所述步骤（1）的嫩芽枝条要求嫩芽无病害、粗壮、且生长势旺盛。

所述步骤（3）的嫁接砧木是与待转化受体月季嫩芽为相同的材料，其为中度成熟。

为验证步骤（4）所得花朵的沉默效率，对转化枝条的分子生物学鉴定及gc/ms进行分析，具体如下：取步骤（4）所得花朵，即为沉默目的基因的花朵，按常规进行转入目的基因的pcr和花香的气质联用仪（gc/ms）检测。

本发明与现有的月季基因功能分析方法相比，在转化程序，转化周期和转化效率等方面都具有明显的优势，具体表现在：

1、缩短了基因功能分析的周期：嫁接辅助的vigs方法，能够在完整的月季植株上有效地实现沉默目标基因，获得基因沉默的花朵的时间仅为30～45天，比传统方法（大约90～270天）缩短了3～6倍。

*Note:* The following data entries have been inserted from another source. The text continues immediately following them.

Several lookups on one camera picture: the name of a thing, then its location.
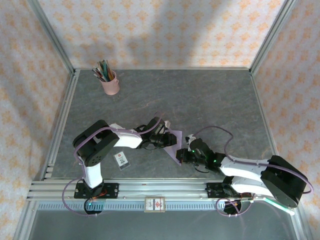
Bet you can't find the lilac paper sheet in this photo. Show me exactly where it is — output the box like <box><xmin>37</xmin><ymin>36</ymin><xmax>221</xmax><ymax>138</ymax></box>
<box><xmin>163</xmin><ymin>129</ymin><xmax>183</xmax><ymax>167</ymax></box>

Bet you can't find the printed card in clear sleeve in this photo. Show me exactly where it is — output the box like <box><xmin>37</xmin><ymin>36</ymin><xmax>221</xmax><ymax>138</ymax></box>
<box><xmin>114</xmin><ymin>151</ymin><xmax>132</xmax><ymax>171</ymax></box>

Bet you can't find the pink cup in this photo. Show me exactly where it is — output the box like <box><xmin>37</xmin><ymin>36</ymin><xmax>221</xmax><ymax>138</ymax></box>
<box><xmin>101</xmin><ymin>70</ymin><xmax>120</xmax><ymax>96</ymax></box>

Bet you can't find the teal coloured pencil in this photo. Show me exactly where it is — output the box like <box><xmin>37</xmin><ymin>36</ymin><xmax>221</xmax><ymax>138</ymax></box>
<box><xmin>104</xmin><ymin>61</ymin><xmax>112</xmax><ymax>82</ymax></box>

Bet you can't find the red striped pencil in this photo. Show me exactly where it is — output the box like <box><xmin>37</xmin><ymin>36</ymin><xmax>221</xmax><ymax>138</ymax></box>
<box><xmin>92</xmin><ymin>69</ymin><xmax>105</xmax><ymax>81</ymax></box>

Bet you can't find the dark coloured pencil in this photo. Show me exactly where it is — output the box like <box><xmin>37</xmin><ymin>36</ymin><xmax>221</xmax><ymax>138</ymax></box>
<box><xmin>96</xmin><ymin>62</ymin><xmax>107</xmax><ymax>81</ymax></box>

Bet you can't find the green and white stick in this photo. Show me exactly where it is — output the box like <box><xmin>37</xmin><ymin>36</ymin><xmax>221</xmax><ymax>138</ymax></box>
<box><xmin>265</xmin><ymin>197</ymin><xmax>296</xmax><ymax>216</ymax></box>

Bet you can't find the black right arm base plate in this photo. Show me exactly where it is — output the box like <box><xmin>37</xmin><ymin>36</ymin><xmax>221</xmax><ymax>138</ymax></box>
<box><xmin>206</xmin><ymin>182</ymin><xmax>252</xmax><ymax>200</ymax></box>

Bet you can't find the aluminium mounting rail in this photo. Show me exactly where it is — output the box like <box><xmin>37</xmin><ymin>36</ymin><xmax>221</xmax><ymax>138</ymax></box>
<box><xmin>26</xmin><ymin>178</ymin><xmax>300</xmax><ymax>201</ymax></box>

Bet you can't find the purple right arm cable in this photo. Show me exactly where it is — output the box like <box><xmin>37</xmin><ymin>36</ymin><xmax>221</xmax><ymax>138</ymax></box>
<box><xmin>191</xmin><ymin>125</ymin><xmax>314</xmax><ymax>218</ymax></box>

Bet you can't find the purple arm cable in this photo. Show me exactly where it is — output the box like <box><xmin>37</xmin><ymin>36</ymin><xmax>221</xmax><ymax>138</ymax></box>
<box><xmin>61</xmin><ymin>112</ymin><xmax>166</xmax><ymax>218</ymax></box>
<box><xmin>191</xmin><ymin>125</ymin><xmax>314</xmax><ymax>218</ymax></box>

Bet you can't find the label tag on rail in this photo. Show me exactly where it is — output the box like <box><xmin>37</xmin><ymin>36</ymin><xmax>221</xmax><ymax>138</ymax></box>
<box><xmin>144</xmin><ymin>196</ymin><xmax>166</xmax><ymax>213</ymax></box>

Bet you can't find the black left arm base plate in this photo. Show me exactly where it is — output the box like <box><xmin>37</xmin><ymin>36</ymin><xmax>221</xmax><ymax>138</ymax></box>
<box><xmin>74</xmin><ymin>182</ymin><xmax>119</xmax><ymax>199</ymax></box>

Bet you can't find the aluminium side rail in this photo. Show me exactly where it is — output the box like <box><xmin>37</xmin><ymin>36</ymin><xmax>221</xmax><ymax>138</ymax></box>
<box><xmin>249</xmin><ymin>69</ymin><xmax>286</xmax><ymax>180</ymax></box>
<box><xmin>39</xmin><ymin>69</ymin><xmax>81</xmax><ymax>181</ymax></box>

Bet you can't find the thin aluminium cross rail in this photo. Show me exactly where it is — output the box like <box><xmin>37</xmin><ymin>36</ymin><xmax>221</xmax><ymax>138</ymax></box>
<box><xmin>74</xmin><ymin>66</ymin><xmax>252</xmax><ymax>72</ymax></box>

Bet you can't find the grey slotted cable duct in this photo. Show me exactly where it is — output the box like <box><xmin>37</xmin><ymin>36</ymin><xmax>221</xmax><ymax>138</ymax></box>
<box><xmin>37</xmin><ymin>201</ymin><xmax>226</xmax><ymax>211</ymax></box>

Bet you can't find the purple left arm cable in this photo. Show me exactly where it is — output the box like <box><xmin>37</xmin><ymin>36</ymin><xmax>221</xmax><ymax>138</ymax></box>
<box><xmin>61</xmin><ymin>112</ymin><xmax>166</xmax><ymax>218</ymax></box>

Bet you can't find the aluminium frame post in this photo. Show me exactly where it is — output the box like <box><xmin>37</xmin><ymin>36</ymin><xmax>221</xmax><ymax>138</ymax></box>
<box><xmin>26</xmin><ymin>0</ymin><xmax>76</xmax><ymax>76</ymax></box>
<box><xmin>249</xmin><ymin>0</ymin><xmax>300</xmax><ymax>76</ymax></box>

2、提高了效率：侵染效率达到47.4％。而使用生根的插条或幼苗的传统方法，只有大约33.3％至34.3％的沉默效率。因此，与传统方法相比，“嫁接辅助的vigs”方法诱导月季，特别是月季花香基因沉默效率显著提高。

附图说明

图1为实施例1用于月季嫁接辅助的vigs方法操作示意图；

a．用于真空侵染和嫁接的幼芽；b.侵染枝条嫁接到砧木；c.嫁接苗保湿7d；d.嫁接成活的枝条；e.嫁接枝条和砧木愈合；f.嫁接枝条开的花；g.侵染嫁接枝条不同部位上trv2的相对表达量；图中，le:叶；ste:茎；pe：花瓣；sta:雄蕊；pi:雌蕊；rcgapdh基因为内参。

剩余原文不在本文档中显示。